• _INSTRUCTIONS TO FOLLOW_
From the line containing "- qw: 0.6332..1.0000" through the last line below, copy every line exactly, leaving out the pictures.
-- COLLECTED MATERIAL follows --
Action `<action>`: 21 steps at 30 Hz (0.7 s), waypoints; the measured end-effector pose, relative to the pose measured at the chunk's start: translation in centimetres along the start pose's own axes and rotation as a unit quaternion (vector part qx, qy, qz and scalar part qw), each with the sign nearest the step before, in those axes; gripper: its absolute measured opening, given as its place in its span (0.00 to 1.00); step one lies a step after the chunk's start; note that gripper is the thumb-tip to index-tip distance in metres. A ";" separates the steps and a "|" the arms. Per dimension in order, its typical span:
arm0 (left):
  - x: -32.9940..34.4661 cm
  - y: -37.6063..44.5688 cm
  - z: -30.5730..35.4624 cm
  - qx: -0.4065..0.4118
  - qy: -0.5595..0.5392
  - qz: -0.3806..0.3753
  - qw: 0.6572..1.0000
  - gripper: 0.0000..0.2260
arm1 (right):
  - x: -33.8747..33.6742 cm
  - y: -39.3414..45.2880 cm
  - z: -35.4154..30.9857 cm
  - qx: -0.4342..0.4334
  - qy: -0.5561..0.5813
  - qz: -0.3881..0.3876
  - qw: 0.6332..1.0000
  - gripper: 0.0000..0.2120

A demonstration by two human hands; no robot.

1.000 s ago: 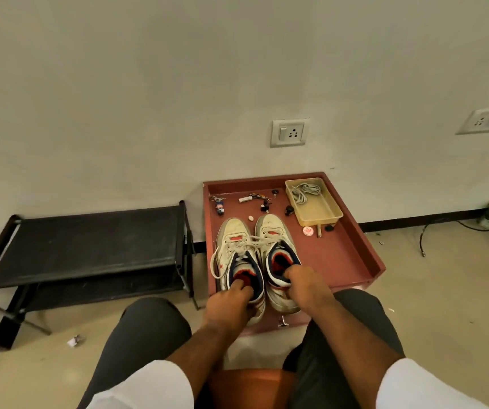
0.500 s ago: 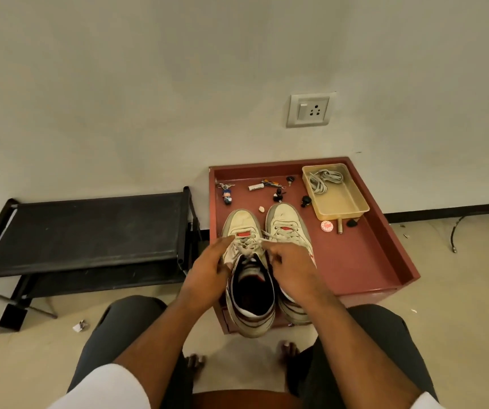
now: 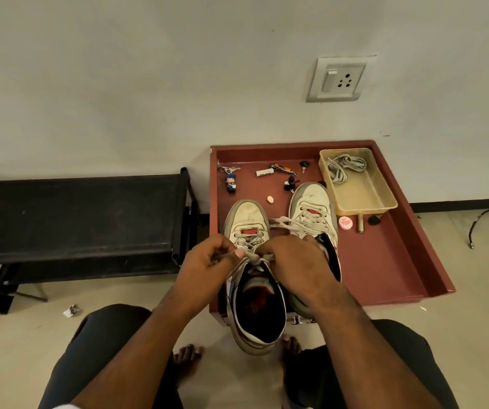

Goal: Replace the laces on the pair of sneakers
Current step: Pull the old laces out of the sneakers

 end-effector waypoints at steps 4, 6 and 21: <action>-0.2 -0.3 0.4 -0.023 -0.087 0.014 0.996 0.08 | -0.8 -0.7 0.4 0.002 0.019 0.027 0.999 0.10; -0.2 -0.5 0.0 -0.056 -0.151 0.009 0.987 0.10 | -1.0 -0.9 0.5 0.002 0.051 0.038 0.998 0.08; 2.1 -2.4 -2.0 -0.173 -0.101 -0.189 0.961 0.22 | -3.3 -2.2 3.1 0.026 0.368 0.104 0.924 0.07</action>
Point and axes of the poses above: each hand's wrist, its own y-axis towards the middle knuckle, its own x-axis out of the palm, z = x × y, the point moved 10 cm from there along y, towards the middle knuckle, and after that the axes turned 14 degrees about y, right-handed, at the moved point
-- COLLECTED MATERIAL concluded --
• _REPLY TO THE EXERCISE_
  - qw: 0.6332..1.0000
  - gripper: 0.0000..0.2120

A demonstration by two human hands; no robot.

1.000 s ago: 
0.500 s ago: 
now: 

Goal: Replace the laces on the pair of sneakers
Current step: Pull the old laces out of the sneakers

 end-effector waypoints at steps 4, 6 and 21: <action>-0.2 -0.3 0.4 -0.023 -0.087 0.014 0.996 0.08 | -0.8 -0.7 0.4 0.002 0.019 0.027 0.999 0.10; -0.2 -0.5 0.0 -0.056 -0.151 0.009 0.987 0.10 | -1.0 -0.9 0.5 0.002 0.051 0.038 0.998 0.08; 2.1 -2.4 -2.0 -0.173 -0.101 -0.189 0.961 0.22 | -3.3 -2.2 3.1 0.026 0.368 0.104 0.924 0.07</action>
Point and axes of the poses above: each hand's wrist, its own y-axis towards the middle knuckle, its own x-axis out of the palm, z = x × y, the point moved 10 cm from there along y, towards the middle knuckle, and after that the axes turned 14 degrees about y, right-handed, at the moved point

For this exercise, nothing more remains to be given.